The good reasons to end a marriage include domestic violence: If you are being abused verbally, if you are being abused physically, sexually, you need to end your relationship at least temporarily. No one should go on and be a victim of a marriage. If you feel that you have nothing in common with your spouse, you don't like your spouse, they're treating you poorly even though they're not abusing you, that there's no needs you're getting met. You have no children, you have no money that's being commingled, there's not much reason to stay in that marriage when your needs are not getting met and you have none of those connections. Finally, when you find yourself unable to take care of yourself and your spouse because you're so debilitated, so depressed because you're with a spouse that doesn't seem right for you and you've worked on yourself over and over again and you've worked on your marriage and you've been to marriage counseling and it doesn't get better and the patterns don't change; it may be time to end your marriage.

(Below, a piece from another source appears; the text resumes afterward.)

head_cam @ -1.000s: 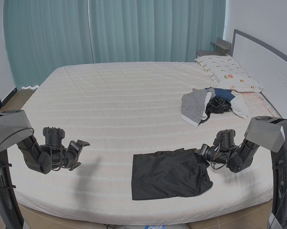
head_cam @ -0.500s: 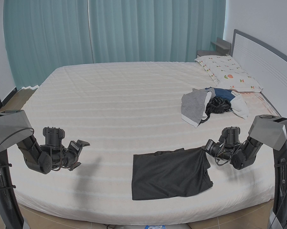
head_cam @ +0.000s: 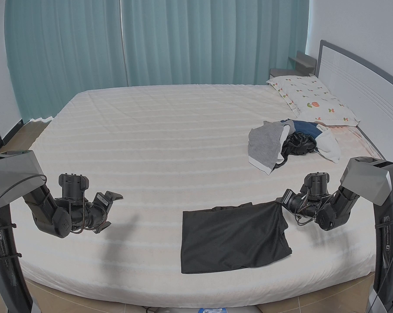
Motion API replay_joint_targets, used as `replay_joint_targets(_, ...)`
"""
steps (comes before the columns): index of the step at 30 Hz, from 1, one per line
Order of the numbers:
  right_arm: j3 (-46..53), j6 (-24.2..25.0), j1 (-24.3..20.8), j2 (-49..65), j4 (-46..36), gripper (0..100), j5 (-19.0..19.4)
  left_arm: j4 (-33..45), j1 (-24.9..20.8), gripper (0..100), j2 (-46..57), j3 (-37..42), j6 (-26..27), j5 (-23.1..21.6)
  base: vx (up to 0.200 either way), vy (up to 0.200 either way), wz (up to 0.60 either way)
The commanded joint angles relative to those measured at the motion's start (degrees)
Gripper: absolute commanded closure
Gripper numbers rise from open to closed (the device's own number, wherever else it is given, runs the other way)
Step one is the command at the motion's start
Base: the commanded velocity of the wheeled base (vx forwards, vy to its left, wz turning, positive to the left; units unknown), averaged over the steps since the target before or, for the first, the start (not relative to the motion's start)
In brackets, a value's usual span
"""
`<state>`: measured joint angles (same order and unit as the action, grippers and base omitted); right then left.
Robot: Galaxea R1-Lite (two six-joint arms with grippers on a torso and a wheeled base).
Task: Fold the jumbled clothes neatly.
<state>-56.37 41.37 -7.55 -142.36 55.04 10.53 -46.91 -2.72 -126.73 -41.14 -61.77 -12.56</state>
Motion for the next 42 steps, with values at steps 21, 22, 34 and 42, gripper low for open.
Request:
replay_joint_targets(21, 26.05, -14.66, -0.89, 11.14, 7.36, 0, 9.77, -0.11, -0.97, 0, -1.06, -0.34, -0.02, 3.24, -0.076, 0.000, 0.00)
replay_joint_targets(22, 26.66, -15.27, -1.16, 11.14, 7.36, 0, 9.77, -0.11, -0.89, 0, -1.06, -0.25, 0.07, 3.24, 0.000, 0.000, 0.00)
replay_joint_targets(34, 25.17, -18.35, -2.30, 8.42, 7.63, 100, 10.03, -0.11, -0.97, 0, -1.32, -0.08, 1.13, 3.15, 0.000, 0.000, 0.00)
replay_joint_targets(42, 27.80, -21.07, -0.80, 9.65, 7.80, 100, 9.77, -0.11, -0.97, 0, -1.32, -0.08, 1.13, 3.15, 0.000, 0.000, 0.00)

What are some bad reasons for getting divorced?

The worst reason to get divorced is because you're bored. Many people get bored and they want something exciting, and that's why they have affairs, and that's why they decide that the way they're going to repair their marriage is to hire an amateur therapist. An amateur therapist is another man or other woman to have an affair with. That person is going to make them feel temporarily better. That is absolutely one of the worst things that someone can do, because it gives you no good information about what's really wrong with your marriage, but rather just shifts your focus to something else and distracts you from working on your marriage, or working with that partner to get your needs met. You start splitting your needs off between your partner and this other person and so you don't give anybody a fair chance to actually meet those basic needs.